## Problem requirements
Beginning with the line that mentions "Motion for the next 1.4", reproduce every line through the last line of the entries, exactly, and only those.

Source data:
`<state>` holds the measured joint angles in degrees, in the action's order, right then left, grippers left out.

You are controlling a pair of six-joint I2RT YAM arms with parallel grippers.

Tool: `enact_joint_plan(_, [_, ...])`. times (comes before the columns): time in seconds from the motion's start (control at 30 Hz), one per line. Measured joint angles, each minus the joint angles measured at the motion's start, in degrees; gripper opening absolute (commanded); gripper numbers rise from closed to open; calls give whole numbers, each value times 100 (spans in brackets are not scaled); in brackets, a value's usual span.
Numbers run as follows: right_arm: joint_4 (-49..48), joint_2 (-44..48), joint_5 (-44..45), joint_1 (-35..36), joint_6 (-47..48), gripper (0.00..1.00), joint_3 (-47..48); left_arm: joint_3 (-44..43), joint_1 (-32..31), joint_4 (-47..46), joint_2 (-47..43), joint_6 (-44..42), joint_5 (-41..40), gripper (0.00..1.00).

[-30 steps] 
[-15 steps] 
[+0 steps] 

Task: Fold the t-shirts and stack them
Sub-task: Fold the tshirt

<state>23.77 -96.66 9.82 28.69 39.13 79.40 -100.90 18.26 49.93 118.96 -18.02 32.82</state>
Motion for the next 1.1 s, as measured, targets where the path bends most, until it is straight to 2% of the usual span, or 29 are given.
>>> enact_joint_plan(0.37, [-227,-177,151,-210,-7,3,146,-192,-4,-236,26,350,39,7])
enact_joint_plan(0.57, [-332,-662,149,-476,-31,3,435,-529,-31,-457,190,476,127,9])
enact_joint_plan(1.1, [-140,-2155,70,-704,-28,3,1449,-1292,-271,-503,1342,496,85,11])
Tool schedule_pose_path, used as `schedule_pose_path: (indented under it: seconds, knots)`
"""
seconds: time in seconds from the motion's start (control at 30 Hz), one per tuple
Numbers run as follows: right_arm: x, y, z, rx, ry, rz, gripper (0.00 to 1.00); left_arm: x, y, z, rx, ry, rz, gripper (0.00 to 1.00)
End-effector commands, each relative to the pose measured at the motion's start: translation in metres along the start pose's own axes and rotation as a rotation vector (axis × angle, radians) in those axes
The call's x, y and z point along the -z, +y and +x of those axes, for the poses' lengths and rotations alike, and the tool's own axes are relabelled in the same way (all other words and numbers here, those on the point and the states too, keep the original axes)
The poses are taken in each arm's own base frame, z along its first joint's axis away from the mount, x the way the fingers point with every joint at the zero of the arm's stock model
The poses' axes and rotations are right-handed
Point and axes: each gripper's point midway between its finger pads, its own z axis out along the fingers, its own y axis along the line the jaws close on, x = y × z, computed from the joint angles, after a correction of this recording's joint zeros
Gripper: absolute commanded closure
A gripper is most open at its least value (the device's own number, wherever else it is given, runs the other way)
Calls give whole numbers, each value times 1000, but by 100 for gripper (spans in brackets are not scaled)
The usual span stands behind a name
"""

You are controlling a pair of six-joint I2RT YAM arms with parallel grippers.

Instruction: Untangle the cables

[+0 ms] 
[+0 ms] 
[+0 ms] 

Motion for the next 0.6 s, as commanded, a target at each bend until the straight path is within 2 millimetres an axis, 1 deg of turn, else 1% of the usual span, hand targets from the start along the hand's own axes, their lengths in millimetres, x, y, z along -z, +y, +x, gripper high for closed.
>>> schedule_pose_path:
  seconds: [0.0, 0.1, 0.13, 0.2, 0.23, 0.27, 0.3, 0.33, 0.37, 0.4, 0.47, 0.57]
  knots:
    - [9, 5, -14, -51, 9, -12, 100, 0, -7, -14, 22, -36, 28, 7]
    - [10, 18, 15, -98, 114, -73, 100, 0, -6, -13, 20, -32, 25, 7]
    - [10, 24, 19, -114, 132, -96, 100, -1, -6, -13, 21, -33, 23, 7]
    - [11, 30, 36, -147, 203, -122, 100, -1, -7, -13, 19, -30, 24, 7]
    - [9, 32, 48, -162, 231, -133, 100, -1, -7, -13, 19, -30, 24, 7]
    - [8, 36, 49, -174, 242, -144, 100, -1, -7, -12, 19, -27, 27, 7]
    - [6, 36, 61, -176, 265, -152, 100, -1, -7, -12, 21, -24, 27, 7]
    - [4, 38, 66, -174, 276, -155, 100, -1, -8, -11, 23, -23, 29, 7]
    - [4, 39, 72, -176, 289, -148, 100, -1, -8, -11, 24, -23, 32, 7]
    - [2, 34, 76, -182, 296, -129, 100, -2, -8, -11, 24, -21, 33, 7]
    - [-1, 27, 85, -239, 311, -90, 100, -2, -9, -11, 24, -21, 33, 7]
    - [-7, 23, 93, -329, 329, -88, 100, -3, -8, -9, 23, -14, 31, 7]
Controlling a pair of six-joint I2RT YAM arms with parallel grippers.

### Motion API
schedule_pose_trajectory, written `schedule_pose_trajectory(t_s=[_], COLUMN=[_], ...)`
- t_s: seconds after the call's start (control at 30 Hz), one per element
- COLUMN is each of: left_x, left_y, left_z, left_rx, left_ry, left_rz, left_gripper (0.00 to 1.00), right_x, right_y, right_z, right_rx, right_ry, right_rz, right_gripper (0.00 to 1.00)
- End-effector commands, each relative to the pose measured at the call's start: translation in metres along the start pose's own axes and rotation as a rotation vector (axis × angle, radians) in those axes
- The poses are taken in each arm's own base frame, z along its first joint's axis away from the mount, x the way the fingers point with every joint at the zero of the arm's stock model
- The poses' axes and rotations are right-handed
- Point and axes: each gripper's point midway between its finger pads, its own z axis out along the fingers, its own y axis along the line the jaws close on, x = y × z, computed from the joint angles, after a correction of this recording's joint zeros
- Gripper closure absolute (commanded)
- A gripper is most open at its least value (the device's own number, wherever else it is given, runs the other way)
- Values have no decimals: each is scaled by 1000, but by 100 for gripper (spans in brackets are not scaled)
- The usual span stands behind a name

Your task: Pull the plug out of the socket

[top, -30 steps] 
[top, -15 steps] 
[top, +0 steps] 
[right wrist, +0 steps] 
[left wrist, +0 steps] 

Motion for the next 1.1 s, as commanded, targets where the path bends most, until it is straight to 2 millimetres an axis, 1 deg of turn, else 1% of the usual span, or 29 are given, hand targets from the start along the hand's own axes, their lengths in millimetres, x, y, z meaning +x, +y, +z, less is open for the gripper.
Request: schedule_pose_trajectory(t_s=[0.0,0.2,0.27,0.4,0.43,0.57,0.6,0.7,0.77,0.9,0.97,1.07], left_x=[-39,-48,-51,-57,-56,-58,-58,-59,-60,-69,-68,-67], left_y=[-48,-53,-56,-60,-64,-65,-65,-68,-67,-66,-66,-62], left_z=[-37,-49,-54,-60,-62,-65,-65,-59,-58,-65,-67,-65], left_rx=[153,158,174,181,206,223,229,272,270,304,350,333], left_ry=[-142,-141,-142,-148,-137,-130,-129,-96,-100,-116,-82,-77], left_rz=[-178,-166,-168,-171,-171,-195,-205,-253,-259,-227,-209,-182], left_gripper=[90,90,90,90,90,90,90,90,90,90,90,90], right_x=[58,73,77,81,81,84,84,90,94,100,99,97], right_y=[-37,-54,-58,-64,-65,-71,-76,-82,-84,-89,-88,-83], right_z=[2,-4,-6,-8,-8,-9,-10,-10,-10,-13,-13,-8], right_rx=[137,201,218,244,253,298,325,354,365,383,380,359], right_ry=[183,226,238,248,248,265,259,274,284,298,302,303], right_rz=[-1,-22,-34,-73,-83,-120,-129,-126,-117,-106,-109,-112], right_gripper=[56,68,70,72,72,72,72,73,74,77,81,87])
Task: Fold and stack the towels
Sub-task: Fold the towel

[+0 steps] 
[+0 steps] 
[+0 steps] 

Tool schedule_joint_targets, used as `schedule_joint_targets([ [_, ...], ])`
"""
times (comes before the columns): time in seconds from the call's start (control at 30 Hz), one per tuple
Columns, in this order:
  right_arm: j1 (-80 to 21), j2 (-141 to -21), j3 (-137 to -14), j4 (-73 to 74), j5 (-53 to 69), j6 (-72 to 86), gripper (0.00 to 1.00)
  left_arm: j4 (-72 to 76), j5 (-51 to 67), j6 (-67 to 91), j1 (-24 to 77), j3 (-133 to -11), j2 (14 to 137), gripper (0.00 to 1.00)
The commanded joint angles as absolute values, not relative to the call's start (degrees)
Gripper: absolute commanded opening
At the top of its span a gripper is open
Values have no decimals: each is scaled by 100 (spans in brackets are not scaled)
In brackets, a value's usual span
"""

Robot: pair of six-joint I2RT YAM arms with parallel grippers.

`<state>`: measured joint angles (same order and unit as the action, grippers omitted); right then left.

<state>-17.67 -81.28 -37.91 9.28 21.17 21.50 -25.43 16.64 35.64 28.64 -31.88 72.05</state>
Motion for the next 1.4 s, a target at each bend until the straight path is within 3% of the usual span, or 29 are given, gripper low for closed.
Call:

## Exercise answer
Motion for the next 1.4 s, a target at each bend until the straight path is within 3% of the usual span, or 29 are given, gripper low for closed.
Call:

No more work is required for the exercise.